My mom is on her way over here to pick me up so we can go to the mall. I can’t even remember the last time I went to the mall with her, so it should be fun. We are going up to Freehold to hit up the good stores. I am investing in an entirely new beauty routine from LUSH — because I am so tired of using all these chemically engineered products from a million different companies. I really don’t want to put harsh and random chemicals on my body anymore, so hopefully some hippy chick at the store will be patient with me. I am wearing a dress that I bought for the honeymoon, and it’s been in my suitcase, and my super sense of smell is just bothering me. It’s like this dress kind of smells like its been up against a dirty pair of something else (not panties, you sicko) — but like just the faintest smell of dirty laundry.. I don’t know it’s just kind of making me ill. It’s that suitcase smell. I am washing everything that was in the suitcase but most of it needs a nice dry sunny day to line dry and we haven’t had that yet, so here I am. I’m def not going home to change, but I just wanted to share that with you. Oh yeah, I also want to hit up H&M to restock some leggings and long tanks, what what!

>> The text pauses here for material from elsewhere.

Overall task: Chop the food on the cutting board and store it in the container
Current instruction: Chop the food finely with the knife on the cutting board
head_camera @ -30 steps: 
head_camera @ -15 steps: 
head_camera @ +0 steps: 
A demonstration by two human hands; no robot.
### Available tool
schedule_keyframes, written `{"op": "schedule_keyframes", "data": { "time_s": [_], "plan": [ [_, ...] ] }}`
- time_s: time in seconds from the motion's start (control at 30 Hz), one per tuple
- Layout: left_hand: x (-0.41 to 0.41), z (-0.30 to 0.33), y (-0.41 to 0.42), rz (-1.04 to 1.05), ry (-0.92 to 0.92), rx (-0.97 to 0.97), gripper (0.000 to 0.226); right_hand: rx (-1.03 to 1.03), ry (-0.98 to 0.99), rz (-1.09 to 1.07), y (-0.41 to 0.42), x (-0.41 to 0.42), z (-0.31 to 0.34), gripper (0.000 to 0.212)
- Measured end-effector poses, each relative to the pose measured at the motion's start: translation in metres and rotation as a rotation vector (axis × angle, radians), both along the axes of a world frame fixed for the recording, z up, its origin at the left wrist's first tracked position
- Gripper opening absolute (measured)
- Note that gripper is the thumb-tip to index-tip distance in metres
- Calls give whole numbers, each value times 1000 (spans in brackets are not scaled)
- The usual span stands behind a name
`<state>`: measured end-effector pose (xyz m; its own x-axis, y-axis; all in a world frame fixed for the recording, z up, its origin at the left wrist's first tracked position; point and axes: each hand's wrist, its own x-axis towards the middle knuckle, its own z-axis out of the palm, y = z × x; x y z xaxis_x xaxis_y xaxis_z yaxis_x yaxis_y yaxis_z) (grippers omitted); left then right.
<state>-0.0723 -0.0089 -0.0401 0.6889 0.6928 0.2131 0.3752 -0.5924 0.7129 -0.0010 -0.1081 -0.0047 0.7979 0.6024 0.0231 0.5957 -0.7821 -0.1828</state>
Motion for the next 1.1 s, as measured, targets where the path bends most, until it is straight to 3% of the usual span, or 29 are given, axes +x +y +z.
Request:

I also need some new bras but that’s a conversation for another day.

Jason Mraz, “Best Friend”

Last night the Bulls won their first game against the Cavs .. and the Royals beat the Mets in like the 100th inning. Isn’t that interesting. Anyway, my Mom just here so we are off to embark on a shopping extravaganza! …. My mom brought me pumpkins. She is so cute still doing mama things like that. “They were big enough, so I seat belted them in the back seat” — She also said she won’t let Joe ever carry her pumpkins again, because last year she got me a pumpkin with the cutest stem, it actually did a curly-que .. and Joe carried it by the stem(handle) and it snapped right off. Ha ha ha.. okay, off we go!


Joe and I on the honeymoon (this is the dress).